[SUPPLIED RECORDS]:

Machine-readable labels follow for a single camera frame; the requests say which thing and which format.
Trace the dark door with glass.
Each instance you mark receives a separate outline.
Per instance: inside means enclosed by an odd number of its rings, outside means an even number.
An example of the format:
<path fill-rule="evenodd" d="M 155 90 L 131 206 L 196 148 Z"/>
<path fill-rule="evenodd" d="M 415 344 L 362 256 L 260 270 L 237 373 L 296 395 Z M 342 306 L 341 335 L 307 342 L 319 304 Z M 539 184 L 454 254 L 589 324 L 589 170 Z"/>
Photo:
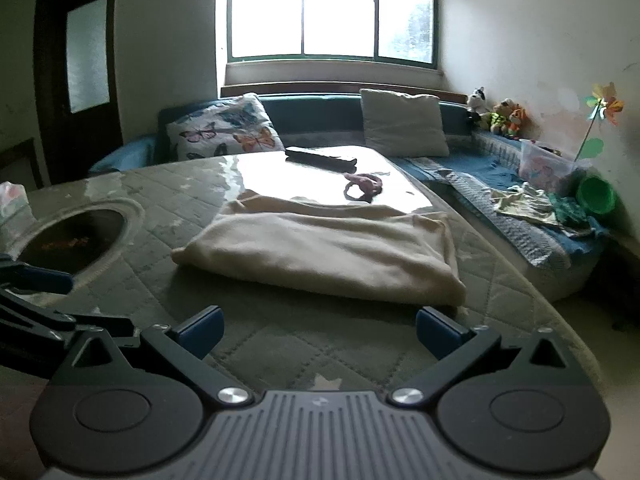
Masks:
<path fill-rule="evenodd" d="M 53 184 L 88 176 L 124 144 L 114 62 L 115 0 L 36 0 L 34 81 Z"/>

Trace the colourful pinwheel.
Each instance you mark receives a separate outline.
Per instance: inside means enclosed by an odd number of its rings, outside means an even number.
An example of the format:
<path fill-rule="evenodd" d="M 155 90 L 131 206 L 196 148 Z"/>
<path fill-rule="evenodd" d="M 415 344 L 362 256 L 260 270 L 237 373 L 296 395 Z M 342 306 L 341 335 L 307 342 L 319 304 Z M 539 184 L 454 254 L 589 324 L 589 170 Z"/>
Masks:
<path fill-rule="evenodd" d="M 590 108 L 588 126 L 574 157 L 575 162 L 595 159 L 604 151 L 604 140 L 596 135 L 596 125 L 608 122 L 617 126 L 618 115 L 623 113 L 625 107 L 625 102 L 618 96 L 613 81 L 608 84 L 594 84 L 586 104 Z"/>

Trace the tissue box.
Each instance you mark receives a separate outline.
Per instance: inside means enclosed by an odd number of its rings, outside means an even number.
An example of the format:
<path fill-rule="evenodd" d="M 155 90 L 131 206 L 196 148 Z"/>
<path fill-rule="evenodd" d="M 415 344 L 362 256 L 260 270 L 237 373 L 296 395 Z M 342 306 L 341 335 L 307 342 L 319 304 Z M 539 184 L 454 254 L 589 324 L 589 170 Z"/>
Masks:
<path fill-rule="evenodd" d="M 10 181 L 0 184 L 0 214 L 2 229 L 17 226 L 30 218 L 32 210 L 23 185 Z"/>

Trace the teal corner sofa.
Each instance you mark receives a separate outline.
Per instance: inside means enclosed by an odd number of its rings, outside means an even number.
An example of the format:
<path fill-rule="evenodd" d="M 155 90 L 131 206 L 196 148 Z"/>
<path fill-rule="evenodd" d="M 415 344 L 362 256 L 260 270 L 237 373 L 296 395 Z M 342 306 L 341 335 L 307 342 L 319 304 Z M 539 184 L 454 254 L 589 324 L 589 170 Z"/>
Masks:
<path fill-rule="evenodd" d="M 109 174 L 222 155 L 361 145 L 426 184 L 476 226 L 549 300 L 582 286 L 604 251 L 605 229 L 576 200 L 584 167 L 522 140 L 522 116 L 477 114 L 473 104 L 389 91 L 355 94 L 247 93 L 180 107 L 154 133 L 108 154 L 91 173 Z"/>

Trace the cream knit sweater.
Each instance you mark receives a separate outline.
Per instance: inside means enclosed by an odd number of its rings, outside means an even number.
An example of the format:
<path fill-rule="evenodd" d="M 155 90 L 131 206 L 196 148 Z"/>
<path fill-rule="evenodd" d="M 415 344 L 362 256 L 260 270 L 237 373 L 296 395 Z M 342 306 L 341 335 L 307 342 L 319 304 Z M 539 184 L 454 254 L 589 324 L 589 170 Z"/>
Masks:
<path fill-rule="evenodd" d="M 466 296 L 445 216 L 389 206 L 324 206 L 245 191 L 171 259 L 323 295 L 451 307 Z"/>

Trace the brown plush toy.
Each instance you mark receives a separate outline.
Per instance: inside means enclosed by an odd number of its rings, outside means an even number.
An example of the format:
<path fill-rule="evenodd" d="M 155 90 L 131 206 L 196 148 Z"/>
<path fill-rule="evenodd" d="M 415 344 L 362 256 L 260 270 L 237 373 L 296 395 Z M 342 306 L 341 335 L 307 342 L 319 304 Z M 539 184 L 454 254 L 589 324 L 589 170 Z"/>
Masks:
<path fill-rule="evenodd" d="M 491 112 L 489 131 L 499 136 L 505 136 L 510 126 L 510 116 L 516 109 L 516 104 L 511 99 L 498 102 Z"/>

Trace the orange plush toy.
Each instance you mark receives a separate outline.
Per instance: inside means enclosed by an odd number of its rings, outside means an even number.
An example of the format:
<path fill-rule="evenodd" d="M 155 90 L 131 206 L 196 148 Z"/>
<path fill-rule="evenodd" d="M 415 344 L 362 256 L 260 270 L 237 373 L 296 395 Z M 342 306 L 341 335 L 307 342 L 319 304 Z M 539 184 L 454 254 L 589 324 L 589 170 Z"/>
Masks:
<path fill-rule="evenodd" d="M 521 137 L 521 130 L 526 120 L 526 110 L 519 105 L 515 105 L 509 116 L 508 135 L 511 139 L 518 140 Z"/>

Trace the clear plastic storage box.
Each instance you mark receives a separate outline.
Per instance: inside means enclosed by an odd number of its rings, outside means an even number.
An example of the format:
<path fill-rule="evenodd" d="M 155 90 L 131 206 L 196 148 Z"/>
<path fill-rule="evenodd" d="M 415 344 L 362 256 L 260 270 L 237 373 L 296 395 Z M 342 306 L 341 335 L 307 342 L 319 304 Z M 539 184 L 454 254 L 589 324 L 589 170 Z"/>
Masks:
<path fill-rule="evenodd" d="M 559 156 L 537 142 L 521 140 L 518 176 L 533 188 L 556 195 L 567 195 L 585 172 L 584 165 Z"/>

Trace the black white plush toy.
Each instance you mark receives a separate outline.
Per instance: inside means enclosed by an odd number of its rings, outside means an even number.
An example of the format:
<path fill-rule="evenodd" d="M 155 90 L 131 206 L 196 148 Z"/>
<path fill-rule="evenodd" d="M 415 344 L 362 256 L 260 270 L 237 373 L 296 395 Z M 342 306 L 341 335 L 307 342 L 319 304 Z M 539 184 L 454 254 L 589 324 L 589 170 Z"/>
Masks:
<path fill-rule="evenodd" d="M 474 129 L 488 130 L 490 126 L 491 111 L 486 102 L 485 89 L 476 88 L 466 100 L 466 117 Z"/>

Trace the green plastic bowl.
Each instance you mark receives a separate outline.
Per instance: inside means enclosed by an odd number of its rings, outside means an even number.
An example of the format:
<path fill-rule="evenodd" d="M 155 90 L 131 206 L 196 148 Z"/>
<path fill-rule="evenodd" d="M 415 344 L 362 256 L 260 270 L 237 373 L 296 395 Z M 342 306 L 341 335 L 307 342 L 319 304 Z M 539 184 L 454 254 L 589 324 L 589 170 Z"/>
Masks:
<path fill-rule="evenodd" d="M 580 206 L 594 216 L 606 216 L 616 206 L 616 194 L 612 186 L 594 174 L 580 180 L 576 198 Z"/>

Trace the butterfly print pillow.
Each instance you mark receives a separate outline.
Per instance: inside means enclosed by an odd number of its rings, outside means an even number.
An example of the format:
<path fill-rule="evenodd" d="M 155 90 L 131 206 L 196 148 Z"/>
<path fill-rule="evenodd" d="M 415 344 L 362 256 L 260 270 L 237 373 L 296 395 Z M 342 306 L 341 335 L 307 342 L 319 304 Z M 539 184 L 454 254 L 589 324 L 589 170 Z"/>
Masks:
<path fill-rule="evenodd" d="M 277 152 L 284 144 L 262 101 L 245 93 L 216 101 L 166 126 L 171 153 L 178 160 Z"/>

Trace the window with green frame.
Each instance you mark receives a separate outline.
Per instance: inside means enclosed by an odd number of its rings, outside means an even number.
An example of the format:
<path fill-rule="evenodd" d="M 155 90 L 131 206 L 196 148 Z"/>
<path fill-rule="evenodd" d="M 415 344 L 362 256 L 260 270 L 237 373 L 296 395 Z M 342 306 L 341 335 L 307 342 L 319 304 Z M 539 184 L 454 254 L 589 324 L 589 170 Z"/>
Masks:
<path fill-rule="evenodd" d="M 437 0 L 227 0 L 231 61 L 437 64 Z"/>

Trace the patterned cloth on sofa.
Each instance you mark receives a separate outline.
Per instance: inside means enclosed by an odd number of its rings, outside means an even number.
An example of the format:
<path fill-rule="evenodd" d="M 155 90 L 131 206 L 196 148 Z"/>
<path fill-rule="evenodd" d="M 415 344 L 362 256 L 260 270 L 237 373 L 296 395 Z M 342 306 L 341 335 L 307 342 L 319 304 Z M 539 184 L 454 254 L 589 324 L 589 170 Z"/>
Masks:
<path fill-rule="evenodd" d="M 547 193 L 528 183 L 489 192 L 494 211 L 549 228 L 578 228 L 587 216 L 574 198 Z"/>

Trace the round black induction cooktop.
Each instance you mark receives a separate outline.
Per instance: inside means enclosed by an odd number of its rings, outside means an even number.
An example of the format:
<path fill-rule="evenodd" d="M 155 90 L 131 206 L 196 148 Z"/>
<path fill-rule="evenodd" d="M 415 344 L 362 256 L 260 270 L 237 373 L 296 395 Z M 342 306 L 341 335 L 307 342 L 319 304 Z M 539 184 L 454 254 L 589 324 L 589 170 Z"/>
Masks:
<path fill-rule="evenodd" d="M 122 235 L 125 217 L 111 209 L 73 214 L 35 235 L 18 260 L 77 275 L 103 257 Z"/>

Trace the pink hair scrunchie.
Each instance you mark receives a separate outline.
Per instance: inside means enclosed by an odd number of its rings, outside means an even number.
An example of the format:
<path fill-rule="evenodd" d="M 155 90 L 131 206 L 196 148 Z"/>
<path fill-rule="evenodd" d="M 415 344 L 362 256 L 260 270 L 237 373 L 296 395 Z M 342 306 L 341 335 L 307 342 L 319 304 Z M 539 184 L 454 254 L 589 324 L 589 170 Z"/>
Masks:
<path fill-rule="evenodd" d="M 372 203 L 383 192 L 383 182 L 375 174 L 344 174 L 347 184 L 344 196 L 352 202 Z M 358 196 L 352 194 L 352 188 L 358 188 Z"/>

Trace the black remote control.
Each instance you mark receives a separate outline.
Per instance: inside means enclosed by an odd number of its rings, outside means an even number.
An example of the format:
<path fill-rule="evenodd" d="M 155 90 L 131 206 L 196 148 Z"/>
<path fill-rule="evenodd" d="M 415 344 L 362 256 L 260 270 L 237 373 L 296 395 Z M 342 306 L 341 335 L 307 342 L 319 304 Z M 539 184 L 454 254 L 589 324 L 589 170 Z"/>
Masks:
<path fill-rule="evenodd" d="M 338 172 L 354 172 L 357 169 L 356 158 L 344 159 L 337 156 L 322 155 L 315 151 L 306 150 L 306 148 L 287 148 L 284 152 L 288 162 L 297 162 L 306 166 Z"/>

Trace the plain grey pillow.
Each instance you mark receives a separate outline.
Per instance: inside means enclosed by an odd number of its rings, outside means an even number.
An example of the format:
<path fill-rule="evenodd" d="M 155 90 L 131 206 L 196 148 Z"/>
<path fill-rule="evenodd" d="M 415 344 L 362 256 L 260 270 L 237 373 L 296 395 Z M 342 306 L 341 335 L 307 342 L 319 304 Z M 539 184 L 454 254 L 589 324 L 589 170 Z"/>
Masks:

[YOUR TASK]:
Every line that contains "frame" should be copied out of the data.

[RESPONSE TO THIS TASK]:
Machine-readable labels follow for a single camera frame; the requests say which thing and which format.
Trace the window with green frame.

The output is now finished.